[PATCH v4 09/14] drm/i915/ttm: add tt shmem backend

Wed Sep 22 12:14:20 UTC 2021

Hi, Matthew,

On 9/21/21 1:01 PM, Matthew Auld wrote:
> For cached objects we can allocate our pages directly in shmem. This
> should make it possible(in a later patch) to utilise the existing
> i915-gem shrinker code for such objects. For now this is still disabled.
>
> v2(Thomas):
>    - Add optional try_to_writeback hook for objects. Importantly we need
>      to check if the object is even still shrinkable; in between us
>      dropping the shrinker LRU lock and acquiring the object lock it could for
>      example have been moved. Also we need to differentiate between
>      "lazy" shrinking and the immediate writeback mode.
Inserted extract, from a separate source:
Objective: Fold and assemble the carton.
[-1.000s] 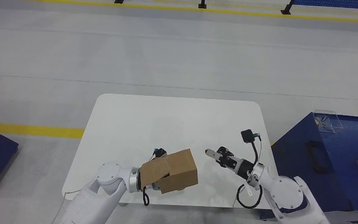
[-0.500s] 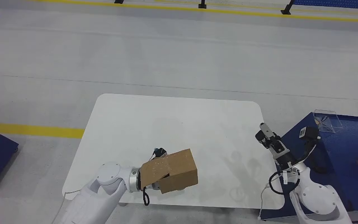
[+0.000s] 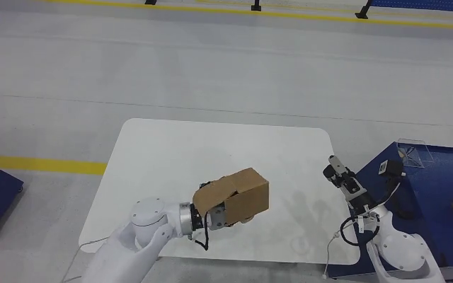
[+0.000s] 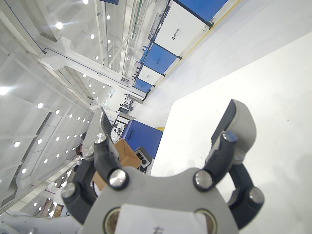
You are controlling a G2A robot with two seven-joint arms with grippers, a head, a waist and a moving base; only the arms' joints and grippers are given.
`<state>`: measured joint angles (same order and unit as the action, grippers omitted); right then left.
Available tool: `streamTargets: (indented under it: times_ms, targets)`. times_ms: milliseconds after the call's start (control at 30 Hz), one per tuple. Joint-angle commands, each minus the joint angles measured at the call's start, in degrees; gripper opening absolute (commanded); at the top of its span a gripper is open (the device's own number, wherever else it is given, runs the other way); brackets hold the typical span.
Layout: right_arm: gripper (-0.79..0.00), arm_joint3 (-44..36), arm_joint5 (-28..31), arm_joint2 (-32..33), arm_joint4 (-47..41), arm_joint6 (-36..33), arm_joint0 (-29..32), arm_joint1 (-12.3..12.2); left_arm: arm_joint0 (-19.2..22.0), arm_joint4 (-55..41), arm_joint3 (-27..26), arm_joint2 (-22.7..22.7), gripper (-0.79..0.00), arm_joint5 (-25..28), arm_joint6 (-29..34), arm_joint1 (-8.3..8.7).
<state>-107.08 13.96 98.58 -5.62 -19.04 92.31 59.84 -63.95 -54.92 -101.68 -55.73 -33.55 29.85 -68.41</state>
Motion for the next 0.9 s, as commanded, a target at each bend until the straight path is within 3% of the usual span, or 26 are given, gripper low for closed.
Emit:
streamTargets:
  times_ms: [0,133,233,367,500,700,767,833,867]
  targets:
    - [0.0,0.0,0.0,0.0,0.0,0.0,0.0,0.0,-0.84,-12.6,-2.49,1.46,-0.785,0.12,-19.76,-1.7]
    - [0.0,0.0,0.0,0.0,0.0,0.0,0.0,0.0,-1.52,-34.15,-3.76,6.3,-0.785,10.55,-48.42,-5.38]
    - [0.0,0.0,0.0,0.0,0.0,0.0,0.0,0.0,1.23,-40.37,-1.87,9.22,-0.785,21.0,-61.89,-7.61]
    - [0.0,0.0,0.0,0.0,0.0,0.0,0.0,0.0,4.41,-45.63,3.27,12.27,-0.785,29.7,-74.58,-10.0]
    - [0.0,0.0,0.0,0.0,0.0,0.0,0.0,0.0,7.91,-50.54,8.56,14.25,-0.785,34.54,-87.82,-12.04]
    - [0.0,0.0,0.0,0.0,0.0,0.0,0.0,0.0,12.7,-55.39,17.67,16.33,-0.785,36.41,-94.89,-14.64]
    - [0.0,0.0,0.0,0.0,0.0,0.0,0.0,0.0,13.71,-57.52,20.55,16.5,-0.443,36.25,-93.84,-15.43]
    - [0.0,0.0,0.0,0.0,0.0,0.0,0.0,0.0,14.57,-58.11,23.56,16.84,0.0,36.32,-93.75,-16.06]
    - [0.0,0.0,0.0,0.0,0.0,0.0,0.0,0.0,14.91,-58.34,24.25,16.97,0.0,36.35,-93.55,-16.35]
Also later we need to
>      handle objects which don't even have mm.pages, so bundling this into
>      put_pages() would require somehow handling that edge case, hence
>      just letting the ttm backend handle everything in try_to_writeback
>      doesn't seem too bad.
>
> Signed-off-by: Matthew Auld <matthew.auld at intel.com>
> Cc: Thomas Hellström <thomas.hellstrom at linux.intel.com>
> Cc: Christian König <christian.koenig at amd.com>
> ---
>   drivers/gpu/drm/i915/gem/i915_gem_object.h    |   8 +
>   .../gpu/drm/i915/gem/i915_gem_object_types.h  |   2 +
>   drivers/gpu/drm/i915/gem/i915_gem_shmem.c     |  14 +-
>   drivers/gpu/drm/i915/gem/i915_gem_shrinker.c  |  17 +-
>   drivers/gpu/drm/i915/gem/i915_gem_ttm.c       | 252 ++++++++++++++++--
>   5 files changed, 258 insertions(+), 35 deletions(-)
>
> diff --git a/drivers/gpu/drm/i915/gem/i915_gem_object.h b/drivers/gpu/drm/i915/gem/i915_gem_object.h
> index 48112b9d76df..561d6bd0a5c9 100644
> --- a/drivers/gpu/drm/i915/gem/i915_gem_object.h
> +++ b/drivers/gpu/drm/i915/gem/i915_gem_object.h
> @@ -618,6 +618,14 @@ int i915_gem_object_wait_migration(struct drm_i915_gem_object *obj,
>   bool i915_gem_object_placement_possible(struct drm_i915_gem_object *obj,
>   					enum intel_memory_type type);
>   
> +struct sg_table *shmem_alloc_st(struct drm_i915_private *i915,
> +				size_t size, struct intel_memory_region *mr,
> +				struct address_space *mapping,
> +				unsigned int max_segment);
> +void shmem_free_st(struct sg_table *st, struct address_space *mapping,
> +		   bool dirty, bool backup);
> +void __shmem_writeback(size_t size, struct address_space *mapping);
> +
>   #ifdef CONFIG_MMU_NOTIFIER
>   static inline bool
>   i915_gem_object_is_userptr(struct drm_i915_gem_object *obj)
> diff --git a/drivers/gpu/drm/i915/gem/i915_gem_object_types.h b/drivers/gpu/drm/i915/gem/i915_gem_object_types.h
> index 2471f36aaff3..1b7ba859cf5e 100644
> --- a/drivers/gpu/drm/i915/gem/i915_gem_object_types.h
> +++ b/drivers/gpu/drm/i915/gem/i915_gem_object_types.h
> @@ -56,6 +56,8 @@ struct drm_i915_gem_object_ops {
>   			  struct sg_table *pages);
>   	void (*truncate)(struct drm_i915_gem_object *obj);
>   	void (*writeback)(struct drm_i915_gem_object *obj);
> +	int (*try_to_writeback)(struct drm_i915_gem_object *obj,
> +				bool do_writeback);
>   

Sounds like a reasonable approach. Perhaps a different name of the 
callback since this is a two-step process - releasing the pages to shmem 
and then optionally writeback to swapcache.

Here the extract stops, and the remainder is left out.